What to produce —
Somewhere below, one line contains "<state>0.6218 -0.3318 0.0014" and a later line contains "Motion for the". Output those two lines and everything between them exactly, and nothing else.

Data excerpt —
Content starts

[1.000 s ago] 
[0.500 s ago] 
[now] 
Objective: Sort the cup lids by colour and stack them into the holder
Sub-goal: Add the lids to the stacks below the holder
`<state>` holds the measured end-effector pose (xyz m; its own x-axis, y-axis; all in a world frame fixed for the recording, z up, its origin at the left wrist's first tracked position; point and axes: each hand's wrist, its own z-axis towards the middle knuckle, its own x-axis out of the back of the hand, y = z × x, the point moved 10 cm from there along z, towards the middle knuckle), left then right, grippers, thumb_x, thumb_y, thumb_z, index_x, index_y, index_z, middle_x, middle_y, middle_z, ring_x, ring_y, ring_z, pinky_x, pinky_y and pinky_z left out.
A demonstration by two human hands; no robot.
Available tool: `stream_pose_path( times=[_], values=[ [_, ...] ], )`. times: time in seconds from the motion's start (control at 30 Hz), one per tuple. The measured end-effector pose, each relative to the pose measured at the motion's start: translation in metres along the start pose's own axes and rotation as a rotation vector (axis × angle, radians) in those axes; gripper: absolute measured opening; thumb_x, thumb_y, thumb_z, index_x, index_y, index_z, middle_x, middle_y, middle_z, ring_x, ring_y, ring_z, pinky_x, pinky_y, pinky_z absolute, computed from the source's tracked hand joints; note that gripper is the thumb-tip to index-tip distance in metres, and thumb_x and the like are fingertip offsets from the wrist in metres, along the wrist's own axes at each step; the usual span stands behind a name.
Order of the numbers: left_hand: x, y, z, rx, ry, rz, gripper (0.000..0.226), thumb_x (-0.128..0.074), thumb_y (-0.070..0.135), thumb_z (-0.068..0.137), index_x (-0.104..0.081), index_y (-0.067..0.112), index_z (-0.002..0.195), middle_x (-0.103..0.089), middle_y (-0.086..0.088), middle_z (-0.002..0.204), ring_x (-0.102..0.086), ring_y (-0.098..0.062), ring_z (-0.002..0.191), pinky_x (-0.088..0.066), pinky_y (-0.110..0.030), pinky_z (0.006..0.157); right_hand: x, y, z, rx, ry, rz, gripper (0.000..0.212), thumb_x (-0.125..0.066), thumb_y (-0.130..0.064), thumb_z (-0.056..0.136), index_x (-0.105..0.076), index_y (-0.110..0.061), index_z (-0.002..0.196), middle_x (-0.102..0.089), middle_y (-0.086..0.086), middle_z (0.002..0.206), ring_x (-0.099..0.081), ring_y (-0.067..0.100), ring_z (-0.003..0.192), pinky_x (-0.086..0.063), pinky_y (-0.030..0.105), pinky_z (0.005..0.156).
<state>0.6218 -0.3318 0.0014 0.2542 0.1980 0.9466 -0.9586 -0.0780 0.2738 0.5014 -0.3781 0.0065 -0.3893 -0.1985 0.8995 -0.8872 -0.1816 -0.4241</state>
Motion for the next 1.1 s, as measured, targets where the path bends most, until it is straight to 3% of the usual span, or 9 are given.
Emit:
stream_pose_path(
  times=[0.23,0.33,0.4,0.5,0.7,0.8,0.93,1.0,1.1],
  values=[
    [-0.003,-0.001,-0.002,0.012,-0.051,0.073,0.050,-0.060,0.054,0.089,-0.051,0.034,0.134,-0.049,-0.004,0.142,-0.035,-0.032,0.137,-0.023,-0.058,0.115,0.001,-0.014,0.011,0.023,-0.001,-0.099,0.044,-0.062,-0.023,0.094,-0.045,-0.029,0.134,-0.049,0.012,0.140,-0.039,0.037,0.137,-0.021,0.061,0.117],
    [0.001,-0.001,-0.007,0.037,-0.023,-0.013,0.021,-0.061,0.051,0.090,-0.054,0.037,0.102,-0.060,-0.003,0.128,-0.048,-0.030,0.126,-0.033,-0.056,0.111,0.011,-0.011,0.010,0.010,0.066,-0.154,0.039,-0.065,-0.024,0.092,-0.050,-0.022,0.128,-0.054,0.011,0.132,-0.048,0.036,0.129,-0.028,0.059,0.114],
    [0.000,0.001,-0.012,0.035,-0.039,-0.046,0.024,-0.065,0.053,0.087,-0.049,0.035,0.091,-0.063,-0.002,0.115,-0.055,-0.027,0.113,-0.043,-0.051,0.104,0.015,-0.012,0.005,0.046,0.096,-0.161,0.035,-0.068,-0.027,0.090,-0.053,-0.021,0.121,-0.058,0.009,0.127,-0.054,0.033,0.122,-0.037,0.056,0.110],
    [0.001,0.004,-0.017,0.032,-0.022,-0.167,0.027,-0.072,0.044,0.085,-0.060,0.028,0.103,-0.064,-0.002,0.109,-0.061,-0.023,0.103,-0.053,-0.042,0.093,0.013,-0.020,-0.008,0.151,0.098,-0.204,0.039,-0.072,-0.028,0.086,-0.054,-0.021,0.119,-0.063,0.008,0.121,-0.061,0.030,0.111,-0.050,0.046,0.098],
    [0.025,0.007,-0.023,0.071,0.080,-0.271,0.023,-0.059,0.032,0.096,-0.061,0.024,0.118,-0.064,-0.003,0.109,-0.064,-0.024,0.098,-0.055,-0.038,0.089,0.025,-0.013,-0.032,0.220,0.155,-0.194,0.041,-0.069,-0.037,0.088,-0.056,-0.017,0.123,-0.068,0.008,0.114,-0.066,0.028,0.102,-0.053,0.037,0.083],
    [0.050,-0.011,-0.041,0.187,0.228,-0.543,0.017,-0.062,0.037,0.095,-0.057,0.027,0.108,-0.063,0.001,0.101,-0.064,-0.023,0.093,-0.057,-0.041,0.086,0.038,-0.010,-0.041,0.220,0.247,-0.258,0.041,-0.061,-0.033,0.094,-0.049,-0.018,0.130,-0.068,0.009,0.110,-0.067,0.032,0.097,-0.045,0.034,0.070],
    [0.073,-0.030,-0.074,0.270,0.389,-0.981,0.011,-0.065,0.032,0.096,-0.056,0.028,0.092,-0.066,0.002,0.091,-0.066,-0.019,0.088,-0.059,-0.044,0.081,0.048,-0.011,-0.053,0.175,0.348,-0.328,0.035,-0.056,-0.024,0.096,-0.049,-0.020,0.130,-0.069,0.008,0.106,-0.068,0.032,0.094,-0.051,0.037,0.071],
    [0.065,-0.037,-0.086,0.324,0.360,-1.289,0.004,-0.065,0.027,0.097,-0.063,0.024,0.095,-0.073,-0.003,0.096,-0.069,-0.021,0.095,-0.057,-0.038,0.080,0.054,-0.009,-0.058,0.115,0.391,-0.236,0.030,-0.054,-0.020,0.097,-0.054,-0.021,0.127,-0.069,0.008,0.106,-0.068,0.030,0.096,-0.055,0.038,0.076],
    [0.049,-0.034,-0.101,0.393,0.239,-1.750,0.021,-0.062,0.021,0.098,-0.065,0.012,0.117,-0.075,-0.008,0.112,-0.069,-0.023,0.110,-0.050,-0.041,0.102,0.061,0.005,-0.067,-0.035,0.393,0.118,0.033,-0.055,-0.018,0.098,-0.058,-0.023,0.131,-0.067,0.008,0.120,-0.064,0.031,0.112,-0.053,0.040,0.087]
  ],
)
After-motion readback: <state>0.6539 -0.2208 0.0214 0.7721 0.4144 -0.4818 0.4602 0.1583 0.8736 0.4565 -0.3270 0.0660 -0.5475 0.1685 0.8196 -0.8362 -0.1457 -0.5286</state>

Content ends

Finished exercise —
<state>0.6218 -0.3318 0.0014 0.2542 0.1980 0.9466 -0.9586 -0.0780 0.2738 0.5014 -0.3781 0.0065 -0.3893 -0.1985 0.8995 -0.8872 -0.1816 -0.4241</state>
Motion for the next 1.1 s, as measured, targets where the path bends most, until it is straight to 3% of the usual span, or 9 are given.

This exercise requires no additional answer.